### WHAT IS NEEDED
Transcribe the entire listing exactly.

---------- DATA BELOW

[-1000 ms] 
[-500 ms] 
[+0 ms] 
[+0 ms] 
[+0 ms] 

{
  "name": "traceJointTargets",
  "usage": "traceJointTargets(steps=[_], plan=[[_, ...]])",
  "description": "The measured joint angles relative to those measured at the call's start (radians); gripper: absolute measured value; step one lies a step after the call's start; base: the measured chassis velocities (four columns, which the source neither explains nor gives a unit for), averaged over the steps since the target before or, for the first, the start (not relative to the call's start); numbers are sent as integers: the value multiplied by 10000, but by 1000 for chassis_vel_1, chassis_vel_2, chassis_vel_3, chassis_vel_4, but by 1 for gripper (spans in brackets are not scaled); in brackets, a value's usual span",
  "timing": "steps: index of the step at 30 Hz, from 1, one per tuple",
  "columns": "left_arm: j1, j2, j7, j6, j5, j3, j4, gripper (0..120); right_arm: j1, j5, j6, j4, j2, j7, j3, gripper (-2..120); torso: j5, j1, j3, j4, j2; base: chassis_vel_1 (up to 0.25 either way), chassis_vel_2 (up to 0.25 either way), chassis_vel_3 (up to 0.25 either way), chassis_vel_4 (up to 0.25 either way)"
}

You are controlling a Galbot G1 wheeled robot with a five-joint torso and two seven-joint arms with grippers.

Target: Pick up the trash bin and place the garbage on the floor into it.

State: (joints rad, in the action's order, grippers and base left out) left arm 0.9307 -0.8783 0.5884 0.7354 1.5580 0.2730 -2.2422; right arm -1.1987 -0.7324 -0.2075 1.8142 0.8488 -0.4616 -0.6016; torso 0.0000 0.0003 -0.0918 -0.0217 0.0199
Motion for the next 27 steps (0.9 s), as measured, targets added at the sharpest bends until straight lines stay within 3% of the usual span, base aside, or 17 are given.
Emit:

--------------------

### SOLVED EXERCISE
[-1000 ms] 
[-500 ms] 
[+0 ms] 
[+0 ms] 
[+0 ms] 

{
  "name": "traceJointTargets",
  "usage": "traceJointTargets(steps=[_], plan=[[_, ...]])",
  "description": "The measured joint angles relative to those measured at the call's start (radians); gripper: absolute measured value; step one lies a step after the call's start; base: the measured chassis velocities (four columns, which the source neither explains nor gives a unit for), averaged over the steps since the target before or, for the first, the start (not relative to the call's start); numbers are sent as integers: the value multiplied by 10000, but by 1000 for chassis_vel_1, chassis_vel_2, chassis_vel_3, chassis_vel_4, but by 1 for gripper (spans in brackets are not scaled); in brackets, a value's usual span",
  "timing": "steps: index of the step at 30 Hz, from 1, one per tuple",
  "columns": "left_arm: j1, j2, j7, j6, j5, j3, j4, gripper (0..120); right_arm: j1, j5, j6, j4, j2, j7, j3, gripper (-2..120); torso: j5, j1, j3, j4, j2; base: chassis_vel_1 (up to 0.25 either way), chassis_vel_2 (up to 0.25 either way), chassis_vel_3 (up to 0.25 either way), chassis_vel_4 (up to 0.25 either way)"
}

You are controlling a Galbot G1 wheeled robot with a five-joint torso and two seven-joint arms with grippers.

Target: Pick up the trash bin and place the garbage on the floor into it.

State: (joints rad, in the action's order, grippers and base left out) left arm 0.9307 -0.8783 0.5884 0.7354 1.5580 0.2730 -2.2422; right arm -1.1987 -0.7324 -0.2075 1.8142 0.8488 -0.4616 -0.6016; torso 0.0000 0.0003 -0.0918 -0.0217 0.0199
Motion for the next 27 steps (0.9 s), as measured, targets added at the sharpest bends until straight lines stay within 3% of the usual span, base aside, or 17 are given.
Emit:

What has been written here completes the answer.